Math and Traveling
How does a GPS work?
What is often called a GPS, or Global Positioning System, is actually a receiver that locks on to the signals from satellites in a constellation of 27 Earth-orbiting crafts (only 24 are used, with three as backup). The GPS-receiving device allows people on Earth to determine their positions on the globe—and that’s all about mathematics.
Solar-powered satellites (with backup batteries in case of a solar eclipse) travel about 7,000 miles per hour and circle the globe twice in just less than 24 hours.

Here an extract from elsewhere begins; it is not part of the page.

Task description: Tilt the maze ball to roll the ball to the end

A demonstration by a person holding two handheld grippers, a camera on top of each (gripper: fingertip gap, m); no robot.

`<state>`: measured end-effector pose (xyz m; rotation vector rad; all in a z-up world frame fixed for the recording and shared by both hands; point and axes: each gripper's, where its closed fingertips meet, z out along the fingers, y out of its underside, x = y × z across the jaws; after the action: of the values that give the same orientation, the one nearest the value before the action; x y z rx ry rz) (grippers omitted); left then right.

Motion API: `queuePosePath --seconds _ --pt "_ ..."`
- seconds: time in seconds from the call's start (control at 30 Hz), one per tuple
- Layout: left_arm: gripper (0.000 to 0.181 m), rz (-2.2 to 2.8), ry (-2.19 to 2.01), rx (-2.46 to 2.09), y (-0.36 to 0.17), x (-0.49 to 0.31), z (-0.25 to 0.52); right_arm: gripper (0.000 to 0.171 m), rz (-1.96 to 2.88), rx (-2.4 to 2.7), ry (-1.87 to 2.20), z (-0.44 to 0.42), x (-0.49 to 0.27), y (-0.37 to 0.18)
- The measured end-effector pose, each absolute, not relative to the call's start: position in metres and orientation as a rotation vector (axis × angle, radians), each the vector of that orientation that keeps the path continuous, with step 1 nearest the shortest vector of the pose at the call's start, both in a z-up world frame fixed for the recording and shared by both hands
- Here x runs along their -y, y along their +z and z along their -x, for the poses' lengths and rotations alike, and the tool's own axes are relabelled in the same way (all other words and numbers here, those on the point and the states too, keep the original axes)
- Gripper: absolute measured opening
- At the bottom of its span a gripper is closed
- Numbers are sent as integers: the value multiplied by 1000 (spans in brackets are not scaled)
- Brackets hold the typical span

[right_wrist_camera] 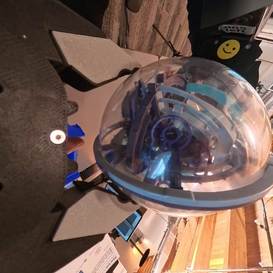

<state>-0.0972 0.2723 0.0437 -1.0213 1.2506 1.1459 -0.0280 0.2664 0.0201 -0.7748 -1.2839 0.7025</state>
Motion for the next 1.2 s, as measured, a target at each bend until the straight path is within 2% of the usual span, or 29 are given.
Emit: queuePosePath --seconds 0.03,1.2 --pt "95 1023 1146 -1251 43 -272 97 157 776 1284 704 28 -266 20" --pt "94 1071 1082 -1242 23 -277 96 157 820 1291 714 26 -268 4"
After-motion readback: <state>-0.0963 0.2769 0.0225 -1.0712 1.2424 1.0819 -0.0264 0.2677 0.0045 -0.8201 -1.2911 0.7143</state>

As they orbit about 12,000 miles above the Earth, they send signals to the ground that can be received by a GPS. When the GPS locates four or more of the satellites, the data can be used to pinpoint the user’s location through trilateration, or the use of geometric techniques that determine the location in three-dimensional space, which is actually the user’s location in terms of latitude, longitude, and altitude.
Simply put, the receiver compares the time a signal was transmitted by a satellite and compares it to the time it was received, a way of telling the distance to the satellite. From there, it contacts the other satellites, gathering the same information, thus pinpointing the receiver’s location. The reason it works is that any time, anywhere on Earth, there are at least four accessible satellites in orbit, which is why you can determine your location even on such remote places as Mt. McKinley or even Mt. Everest. (In fact, in 1999, the U.S. Expedition Team used a GPS to measure the elevation of Mt. Everest at 29,035 feet [8,850 meters], although this result is still debated.)